Before you keep reading, it’s best if you give it a try, as a thought experiment. You’ll notice how, although the game is not really very complex, a winning strategy is a bit hard to find.
OK, moving on. Now imagine those same nine cards, but arranged in a 3×3 grid with a ‘magic square’ pattern (where each row, column, and diagonal adds to the same number -in this case, 15). You get something like this:
If you try it out, you’ll notice the game becomes much easier to grasp. Every possible three-number combination adding up to 15 is a row, column, or diagonal in this square! You’ll surely also notice that the game becomes strangely familiar:
So there you go -it turns out the nine numbers game is, in fact, exactly the same as the tic-tac-toe game. The difference is that tic-tac-toe is a much simpler version of it, but the two games map perfectly to each other, however non-intuitive that might be.
Snap quiz: You’ve picked the numbers 3, 5, and 8. I’ve picked 1, 4, and 7. It’s your turn. What number should you pick? Well, mapping to tic-tac-toe makes it easy -number 2 of course!
The interesting point here is that problems can be represented in such ways that their solutions become clearer or more obscure. The two games above are isomorphic, but that doesn’t mean that they require the same amount of cognitive effort from their players. They don’t even require the same type of knowledge. The first game requires that we know how to add numbers, and forces us to perform additions constantly. A player without math skills would have a hard time with it. The second game, on the other hand, requires no math -only that we know how to detect lines visually, something that comes almost effortlessly to us.
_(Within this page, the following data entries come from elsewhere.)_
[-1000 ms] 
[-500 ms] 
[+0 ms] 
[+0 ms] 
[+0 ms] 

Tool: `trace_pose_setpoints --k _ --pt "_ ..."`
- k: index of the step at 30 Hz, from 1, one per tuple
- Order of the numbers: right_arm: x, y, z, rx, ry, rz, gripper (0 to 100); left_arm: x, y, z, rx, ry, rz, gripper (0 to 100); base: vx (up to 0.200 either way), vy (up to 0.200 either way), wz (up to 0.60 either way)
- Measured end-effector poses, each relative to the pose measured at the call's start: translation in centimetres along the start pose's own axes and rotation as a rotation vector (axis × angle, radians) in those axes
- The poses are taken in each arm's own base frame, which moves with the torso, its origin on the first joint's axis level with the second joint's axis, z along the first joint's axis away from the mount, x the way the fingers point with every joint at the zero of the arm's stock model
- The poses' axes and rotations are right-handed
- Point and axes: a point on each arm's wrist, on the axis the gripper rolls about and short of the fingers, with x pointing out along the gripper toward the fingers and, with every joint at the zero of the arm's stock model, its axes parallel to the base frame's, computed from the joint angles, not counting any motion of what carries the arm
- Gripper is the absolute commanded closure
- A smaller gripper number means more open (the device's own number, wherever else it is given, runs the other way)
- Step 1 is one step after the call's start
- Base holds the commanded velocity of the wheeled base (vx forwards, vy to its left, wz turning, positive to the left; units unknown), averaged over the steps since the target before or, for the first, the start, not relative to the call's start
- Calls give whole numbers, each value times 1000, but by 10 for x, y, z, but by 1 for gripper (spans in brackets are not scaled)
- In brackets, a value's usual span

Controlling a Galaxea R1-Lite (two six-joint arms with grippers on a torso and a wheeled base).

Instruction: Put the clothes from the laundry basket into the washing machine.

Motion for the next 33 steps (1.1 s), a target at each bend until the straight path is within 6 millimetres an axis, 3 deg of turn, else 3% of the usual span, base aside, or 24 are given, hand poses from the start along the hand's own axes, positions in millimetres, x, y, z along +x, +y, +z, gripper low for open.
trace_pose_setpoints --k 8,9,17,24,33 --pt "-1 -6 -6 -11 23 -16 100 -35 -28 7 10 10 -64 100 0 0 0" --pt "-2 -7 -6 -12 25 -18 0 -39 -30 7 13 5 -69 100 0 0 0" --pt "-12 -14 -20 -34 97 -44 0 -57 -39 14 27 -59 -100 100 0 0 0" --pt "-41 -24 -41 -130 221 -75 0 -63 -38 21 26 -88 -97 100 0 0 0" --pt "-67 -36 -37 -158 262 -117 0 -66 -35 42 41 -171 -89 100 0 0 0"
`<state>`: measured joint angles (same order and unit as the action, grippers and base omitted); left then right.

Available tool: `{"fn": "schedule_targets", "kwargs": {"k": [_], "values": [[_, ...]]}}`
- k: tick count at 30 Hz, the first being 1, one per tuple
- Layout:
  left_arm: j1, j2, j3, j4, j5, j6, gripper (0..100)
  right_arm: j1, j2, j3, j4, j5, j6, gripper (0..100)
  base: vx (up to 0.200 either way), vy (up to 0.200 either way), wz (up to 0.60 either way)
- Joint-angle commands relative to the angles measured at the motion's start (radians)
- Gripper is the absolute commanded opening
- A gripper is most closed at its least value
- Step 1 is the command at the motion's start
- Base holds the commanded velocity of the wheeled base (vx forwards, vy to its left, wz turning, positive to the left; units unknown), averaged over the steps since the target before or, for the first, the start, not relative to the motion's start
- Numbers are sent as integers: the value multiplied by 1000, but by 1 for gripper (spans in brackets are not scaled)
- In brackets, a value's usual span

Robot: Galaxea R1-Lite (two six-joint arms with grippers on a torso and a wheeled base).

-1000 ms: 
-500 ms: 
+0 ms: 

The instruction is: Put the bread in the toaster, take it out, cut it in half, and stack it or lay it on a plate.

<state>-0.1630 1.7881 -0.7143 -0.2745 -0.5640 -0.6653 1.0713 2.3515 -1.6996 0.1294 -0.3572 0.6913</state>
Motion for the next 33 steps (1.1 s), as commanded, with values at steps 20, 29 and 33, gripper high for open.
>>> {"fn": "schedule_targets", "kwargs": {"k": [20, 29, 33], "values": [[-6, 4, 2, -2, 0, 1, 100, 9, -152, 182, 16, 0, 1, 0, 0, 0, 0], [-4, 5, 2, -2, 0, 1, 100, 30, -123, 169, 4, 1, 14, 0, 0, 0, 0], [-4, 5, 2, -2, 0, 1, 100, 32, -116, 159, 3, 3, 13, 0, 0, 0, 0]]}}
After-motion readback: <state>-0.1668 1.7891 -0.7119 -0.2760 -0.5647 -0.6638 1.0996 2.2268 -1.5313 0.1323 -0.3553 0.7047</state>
The problem of adequate representations extends to many problems beyond tic-tac-toe. A diagram of pulleys in a Physics problem is more helpful than its equivalent description in English. Arabic numerals are easier to handle than Roman numerals. Code in Python is clearer than its Assembly counterpart -you get the idea. Herbert Simon (from whom I got the nine numbers game) used to say that problem solving consists of re-representing a problem until its solution becomes trivial.
The key, then, is to be able to define why is a representation better than another one, in a fairly predictable manner. Finding the reason would allow us to design representations that make our cognitive tasks easier. However, this analysis turns out to be a little complicated: there are actually plenty of reasons that could make one representation preferrable to another, and they are not always evident. Over the next few entries I will be covering some of them.